A crank is an arm attached at right angles to rotating shaft by which reciprocating motion imparted to or received from the shaft. It is used to change circular into reciprocating motion, or reciprocating into circular motion. The arm may be a bent portion of the shaft, or a separate arm attached to it. Attached to the end of the crank by a pivot is a rod, usually called a connecting rod.

The end of the rod attached to the crank moves in a circular motion, while the other end is usually constrained to move in a linear sliding motion, in and out.

Fig.1 Slider crank mechanism

A slider crank mechanism has been constructed and operated for the purpose of investigating steady state rod bending vibration induced by a very high speed crank. Features include a combination flywheel and adjustable length crank, a thin aluminum connecting rod, and a piston sliding on steel rod slide axes. A strain gauge on the rod and magnetic pickup on the crank sensed rod strain and crank speed, respectively.
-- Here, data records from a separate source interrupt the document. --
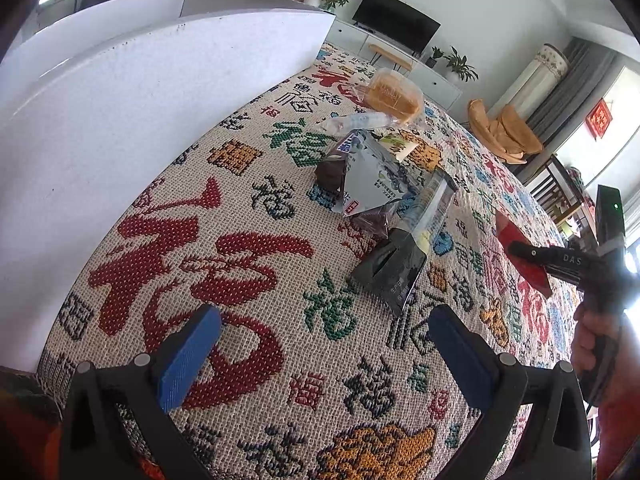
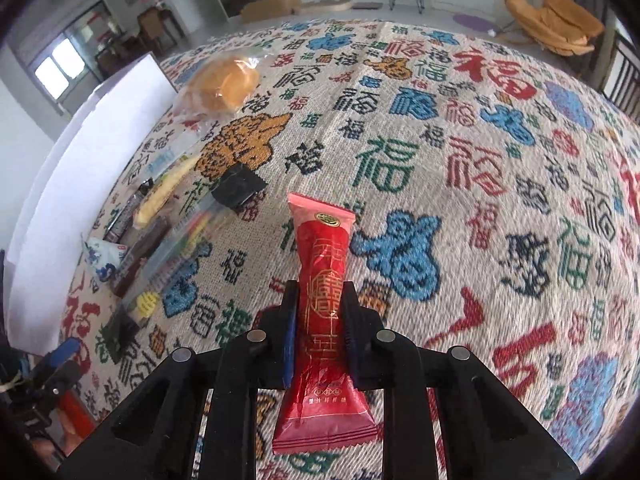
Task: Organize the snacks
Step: 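Lift the red packet with the right gripper while the left gripper grasps the white-green chip bag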
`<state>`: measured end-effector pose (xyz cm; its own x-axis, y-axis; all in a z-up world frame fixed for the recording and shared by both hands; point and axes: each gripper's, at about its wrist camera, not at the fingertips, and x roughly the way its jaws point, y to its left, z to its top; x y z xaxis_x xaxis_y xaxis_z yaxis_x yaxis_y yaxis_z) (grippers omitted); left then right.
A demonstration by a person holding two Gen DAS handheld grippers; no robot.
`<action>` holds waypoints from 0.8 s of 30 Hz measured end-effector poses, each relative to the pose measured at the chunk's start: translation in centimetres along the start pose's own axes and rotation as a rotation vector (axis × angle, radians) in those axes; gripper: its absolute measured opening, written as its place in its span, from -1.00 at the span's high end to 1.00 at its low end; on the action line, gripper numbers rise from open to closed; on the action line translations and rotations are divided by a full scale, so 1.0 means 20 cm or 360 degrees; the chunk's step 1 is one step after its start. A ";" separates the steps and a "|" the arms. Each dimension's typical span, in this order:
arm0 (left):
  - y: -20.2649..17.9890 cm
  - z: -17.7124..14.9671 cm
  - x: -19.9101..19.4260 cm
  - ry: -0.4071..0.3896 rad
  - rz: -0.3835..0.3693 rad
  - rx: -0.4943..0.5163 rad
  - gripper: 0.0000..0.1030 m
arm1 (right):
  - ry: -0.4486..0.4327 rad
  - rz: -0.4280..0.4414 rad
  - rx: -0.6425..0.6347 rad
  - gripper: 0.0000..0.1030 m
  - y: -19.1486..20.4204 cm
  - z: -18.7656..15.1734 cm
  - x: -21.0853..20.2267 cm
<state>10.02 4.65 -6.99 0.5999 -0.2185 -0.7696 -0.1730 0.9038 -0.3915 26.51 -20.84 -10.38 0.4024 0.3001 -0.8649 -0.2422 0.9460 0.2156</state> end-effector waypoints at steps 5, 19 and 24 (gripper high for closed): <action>0.01 0.00 0.00 0.0008 -0.0006 -0.0007 -0.99 | -0.0079 -0.0181 -0.0150 0.58 0.08 -0.17 -0.07; 0.02 -0.01 -0.01 0.0005 0.0001 -0.0027 -0.99 | -0.0316 -0.0288 -0.0186 -0.54 0.06 -0.35 0.00; 0.02 -0.01 -0.01 0.0006 -0.0016 -0.0037 -0.99 | -0.0314 -0.0283 -0.0177 -0.57 0.05 -0.35 0.00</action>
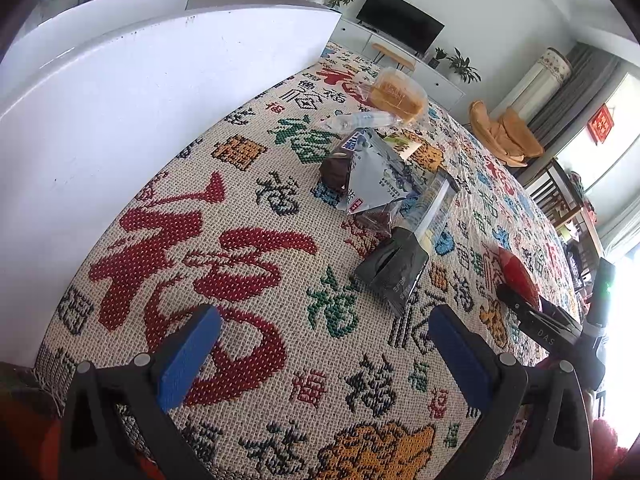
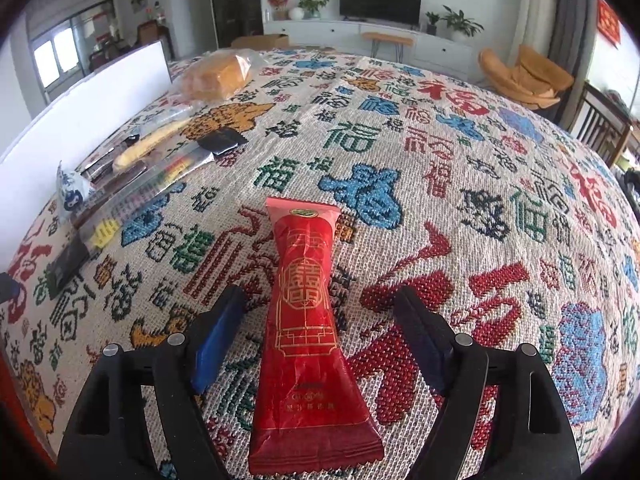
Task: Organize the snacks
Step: 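Lift the red packet with the right gripper while the left gripper grasps the white-green chip bag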
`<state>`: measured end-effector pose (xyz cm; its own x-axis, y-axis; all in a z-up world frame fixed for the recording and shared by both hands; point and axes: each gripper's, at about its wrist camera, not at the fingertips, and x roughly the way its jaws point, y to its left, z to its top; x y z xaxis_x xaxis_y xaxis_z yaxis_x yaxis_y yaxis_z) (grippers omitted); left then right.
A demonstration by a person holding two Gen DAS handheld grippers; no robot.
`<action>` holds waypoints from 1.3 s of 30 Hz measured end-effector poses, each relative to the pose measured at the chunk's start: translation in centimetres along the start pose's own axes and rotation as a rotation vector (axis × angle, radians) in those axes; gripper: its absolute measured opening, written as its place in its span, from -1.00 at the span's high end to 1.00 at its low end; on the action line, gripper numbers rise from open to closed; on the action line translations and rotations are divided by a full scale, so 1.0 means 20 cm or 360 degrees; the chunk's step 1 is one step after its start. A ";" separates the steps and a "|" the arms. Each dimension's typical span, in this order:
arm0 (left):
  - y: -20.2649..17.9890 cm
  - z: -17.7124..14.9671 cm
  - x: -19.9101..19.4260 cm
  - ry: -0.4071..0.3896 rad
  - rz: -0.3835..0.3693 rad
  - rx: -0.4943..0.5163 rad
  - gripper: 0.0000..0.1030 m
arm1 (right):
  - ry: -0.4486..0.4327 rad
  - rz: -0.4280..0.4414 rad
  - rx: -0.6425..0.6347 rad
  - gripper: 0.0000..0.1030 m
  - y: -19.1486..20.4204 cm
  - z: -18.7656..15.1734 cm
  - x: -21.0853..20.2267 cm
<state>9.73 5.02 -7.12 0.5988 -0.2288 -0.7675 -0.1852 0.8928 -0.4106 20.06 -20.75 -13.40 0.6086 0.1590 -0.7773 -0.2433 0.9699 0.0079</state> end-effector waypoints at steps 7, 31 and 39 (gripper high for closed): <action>0.03 0.01 -0.04 -0.0035 -0.0179 -0.0070 -0.99 | 0.0000 -0.0007 0.0001 -0.60 0.00 0.00 0.00; -0.16 0.33 0.22 -0.0096 0.0028 0.0111 0.24 | -0.0002 -0.0006 0.0003 -0.60 0.00 -0.01 0.00; -0.11 0.14 -0.12 -0.0143 -0.0173 0.0110 0.25 | -0.0004 0.0005 0.0010 -0.61 0.00 -0.01 0.00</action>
<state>10.78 4.72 -3.03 0.6802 -0.2926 -0.6720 -0.0634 0.8899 -0.4517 19.94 -20.86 -13.46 0.6097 0.1624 -0.7758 -0.2405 0.9705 0.0142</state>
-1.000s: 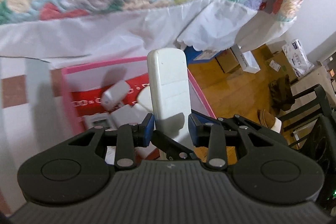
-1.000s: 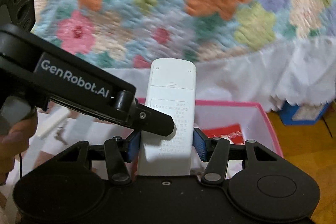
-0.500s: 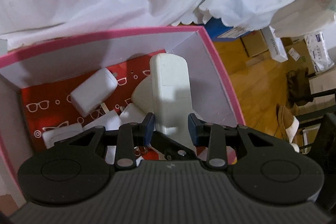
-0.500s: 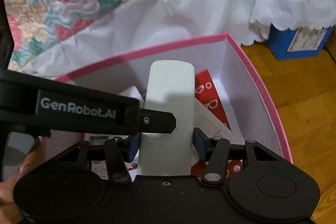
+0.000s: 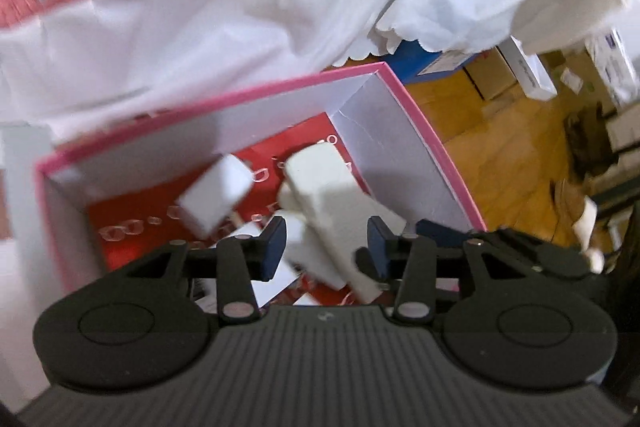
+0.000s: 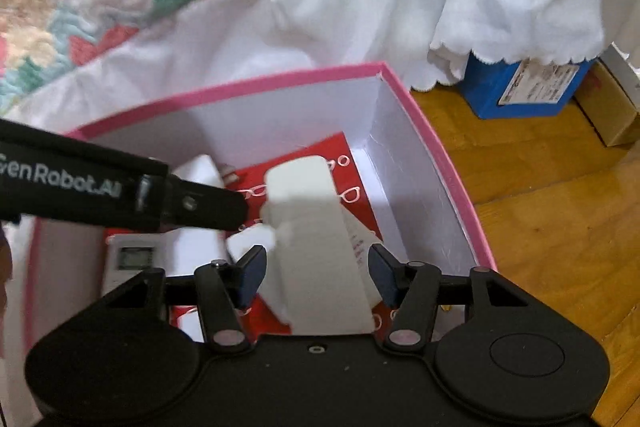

For this system configuration, experimental results are categorized as small, intermediate and large crank length response. Small and intermediate cranks response was amplified due to a large super harmonic component of twice the crank speed frequency and at crank speeds near 1/2 the first natural frequency of the rod.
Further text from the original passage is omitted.